We estimated the risk of serious skin disorders in a cohort of users of oral antifungals identified in the general population of the General Practice Research Database in the UK. The cohort included 61,858 patients, 20 to 79 years old, who had received at least one prescription for either oral fluconazole, griseofulvin, itraconazole, ketoconazole, or terbinafine.
The background rate of serious cutaneous adverse reactions (the one corresponding to non use of oral antifungals) was 3.9 per 10,000 person-years (95% CI 2.9–5.2). Incidence rates for current use were 15.4 per 10,000 person-years (1.9–55.7) for itraconazole, 11.1 (3.0–28.5) for terbinafine, 10.4 (1.3–37.5) for fluconazole, and 4.6 (0.1–25.8) for griseofulvin. Itraconazole was the antifungal associated with the highest relative risk, 3.9 (0.5–15.0), when compared to the risk among non users, followed by terbinafine and fluconazole, with relative risks of 2.8 (0.7–7.8) and 2.6 (0.3–10.1), respectively.

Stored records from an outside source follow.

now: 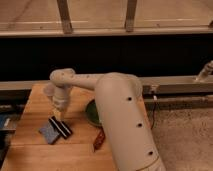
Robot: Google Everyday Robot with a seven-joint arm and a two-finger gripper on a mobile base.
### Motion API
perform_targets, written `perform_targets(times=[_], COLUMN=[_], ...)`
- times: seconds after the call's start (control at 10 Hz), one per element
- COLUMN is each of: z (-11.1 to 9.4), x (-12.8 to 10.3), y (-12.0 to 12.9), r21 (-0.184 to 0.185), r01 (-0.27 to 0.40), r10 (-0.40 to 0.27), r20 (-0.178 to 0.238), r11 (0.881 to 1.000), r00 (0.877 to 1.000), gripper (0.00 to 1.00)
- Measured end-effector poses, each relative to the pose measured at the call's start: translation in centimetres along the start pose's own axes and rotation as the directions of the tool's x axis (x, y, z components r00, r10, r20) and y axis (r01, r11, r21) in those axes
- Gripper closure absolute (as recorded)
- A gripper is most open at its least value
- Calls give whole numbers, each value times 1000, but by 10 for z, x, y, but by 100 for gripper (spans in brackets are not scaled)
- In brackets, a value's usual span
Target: Push the eraser across the table
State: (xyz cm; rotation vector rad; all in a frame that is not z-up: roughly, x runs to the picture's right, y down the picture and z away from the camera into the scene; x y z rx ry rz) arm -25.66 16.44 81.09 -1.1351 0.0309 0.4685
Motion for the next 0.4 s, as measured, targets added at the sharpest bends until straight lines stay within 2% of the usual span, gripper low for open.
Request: perform_targets(times=[0.2,0.4], z=[-40,-78], x=[1,7], y=[-9,-37], r21=[110,185], r01=[-21,-61], r10=[15,42], r20=[54,109], r11=[994,981], r00=[998,993], gripper=[100,100])
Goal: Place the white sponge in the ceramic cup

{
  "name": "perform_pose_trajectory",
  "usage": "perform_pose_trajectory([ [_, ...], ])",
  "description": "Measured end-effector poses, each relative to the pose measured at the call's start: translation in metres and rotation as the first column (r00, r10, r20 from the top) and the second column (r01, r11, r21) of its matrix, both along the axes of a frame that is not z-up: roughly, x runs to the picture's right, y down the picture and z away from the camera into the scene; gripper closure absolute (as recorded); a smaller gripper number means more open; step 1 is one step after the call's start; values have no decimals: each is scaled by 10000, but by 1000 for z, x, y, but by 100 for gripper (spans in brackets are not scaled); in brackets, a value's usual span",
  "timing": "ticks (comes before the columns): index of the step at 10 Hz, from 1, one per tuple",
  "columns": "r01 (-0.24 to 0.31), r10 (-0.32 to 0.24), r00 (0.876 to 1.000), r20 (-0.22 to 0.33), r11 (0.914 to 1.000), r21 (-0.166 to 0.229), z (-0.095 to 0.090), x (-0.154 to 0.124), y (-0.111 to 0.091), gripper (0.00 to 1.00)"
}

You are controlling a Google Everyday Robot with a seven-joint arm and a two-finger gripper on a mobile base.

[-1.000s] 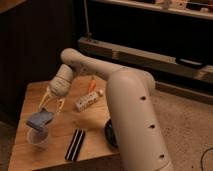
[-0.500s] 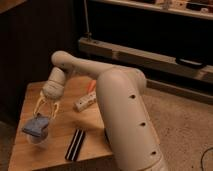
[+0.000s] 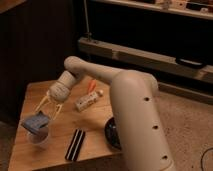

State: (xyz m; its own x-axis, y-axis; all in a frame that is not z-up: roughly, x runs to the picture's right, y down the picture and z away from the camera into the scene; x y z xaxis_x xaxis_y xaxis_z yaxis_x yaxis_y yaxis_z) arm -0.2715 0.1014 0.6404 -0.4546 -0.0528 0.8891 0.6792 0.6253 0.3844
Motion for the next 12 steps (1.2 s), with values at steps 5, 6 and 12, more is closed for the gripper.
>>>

We conclude that cutaneous disorders associated with the use of oral antifungals in this study were all of mild severity and that the risk associated with the use of oral antifungals was slightly higher than the risk in non-users. The safety profile of terbinafine regarding cutaneous disorders is similar to other antifungals and in the very low range of risks associated with other drugs.